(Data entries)
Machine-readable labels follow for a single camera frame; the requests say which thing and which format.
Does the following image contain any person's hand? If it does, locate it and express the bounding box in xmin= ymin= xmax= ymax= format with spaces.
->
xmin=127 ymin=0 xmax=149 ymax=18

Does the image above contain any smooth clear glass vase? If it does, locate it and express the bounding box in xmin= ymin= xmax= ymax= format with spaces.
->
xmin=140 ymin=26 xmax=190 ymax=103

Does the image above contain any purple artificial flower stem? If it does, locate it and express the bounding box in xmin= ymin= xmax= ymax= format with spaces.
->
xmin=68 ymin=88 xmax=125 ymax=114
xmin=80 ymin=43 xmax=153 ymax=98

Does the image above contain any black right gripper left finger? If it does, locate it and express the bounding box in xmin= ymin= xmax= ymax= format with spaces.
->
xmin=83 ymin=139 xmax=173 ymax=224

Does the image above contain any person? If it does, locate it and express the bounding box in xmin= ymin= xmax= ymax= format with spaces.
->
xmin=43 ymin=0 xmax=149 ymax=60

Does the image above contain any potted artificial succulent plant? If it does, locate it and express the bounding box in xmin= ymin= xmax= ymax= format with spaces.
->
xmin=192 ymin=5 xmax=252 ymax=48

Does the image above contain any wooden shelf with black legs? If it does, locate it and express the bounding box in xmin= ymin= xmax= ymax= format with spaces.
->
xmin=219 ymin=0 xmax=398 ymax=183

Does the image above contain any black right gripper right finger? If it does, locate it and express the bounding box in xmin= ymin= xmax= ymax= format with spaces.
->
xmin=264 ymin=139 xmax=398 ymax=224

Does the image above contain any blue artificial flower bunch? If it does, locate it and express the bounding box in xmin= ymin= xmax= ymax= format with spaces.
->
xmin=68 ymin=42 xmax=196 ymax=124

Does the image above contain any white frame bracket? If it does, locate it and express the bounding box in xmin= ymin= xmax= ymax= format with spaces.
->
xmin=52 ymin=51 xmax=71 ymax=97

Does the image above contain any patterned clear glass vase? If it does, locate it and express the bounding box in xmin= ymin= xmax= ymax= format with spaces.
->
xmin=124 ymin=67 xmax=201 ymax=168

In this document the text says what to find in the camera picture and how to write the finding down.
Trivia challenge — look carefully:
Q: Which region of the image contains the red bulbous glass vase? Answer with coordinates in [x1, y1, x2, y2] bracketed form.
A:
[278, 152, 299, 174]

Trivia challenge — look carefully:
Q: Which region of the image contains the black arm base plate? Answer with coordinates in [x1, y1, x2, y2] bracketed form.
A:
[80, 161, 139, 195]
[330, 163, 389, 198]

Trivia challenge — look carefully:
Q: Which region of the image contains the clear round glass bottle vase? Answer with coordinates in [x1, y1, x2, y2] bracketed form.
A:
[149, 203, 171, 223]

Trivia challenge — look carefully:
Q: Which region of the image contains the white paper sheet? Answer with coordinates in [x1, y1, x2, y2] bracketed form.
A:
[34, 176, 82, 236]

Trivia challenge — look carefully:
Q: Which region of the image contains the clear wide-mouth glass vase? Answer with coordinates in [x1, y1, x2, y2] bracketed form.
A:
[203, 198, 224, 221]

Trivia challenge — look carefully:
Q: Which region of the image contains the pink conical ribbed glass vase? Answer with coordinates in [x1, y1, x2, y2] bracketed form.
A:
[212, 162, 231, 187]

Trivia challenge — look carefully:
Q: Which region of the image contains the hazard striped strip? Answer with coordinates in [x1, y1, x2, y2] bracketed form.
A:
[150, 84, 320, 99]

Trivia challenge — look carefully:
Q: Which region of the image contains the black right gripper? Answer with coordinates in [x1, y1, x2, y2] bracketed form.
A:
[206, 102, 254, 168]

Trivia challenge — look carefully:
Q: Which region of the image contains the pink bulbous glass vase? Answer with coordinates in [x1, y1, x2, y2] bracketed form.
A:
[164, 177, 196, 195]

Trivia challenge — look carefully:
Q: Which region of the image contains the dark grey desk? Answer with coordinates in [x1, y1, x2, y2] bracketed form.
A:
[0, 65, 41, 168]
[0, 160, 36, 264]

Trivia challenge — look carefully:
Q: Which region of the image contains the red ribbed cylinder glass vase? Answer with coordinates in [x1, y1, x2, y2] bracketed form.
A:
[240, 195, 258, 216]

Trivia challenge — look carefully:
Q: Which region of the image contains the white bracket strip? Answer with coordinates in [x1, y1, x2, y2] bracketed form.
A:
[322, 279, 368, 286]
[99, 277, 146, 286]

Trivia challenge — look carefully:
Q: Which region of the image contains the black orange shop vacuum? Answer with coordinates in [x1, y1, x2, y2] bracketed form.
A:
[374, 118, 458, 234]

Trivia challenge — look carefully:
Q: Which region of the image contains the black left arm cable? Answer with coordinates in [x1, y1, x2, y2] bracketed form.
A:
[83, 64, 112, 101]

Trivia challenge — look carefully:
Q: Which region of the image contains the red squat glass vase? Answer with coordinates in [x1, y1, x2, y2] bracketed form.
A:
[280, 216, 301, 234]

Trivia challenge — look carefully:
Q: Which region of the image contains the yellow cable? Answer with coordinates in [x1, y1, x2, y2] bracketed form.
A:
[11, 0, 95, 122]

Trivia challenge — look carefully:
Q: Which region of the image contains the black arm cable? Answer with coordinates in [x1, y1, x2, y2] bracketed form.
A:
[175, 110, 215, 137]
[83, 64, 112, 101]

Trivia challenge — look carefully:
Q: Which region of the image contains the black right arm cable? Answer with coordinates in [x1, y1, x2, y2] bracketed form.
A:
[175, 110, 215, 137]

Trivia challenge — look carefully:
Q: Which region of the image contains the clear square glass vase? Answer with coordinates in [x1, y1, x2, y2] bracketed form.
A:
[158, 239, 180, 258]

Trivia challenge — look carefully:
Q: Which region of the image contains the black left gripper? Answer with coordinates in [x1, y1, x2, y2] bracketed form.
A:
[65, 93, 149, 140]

**EXERCISE REQUIREMENTS**
A line qualifies when it holds the word "frame"; report all qualifying lines from the records above.

**ANSWER FOR THE TASK**
Machine-readable labels follow for a single camera frame; the requests say which thing and which format.
Does the image above contain any white frame bracket? If it does, locate it and express the bounding box in xmin= ymin= xmax= ymax= format with spaces.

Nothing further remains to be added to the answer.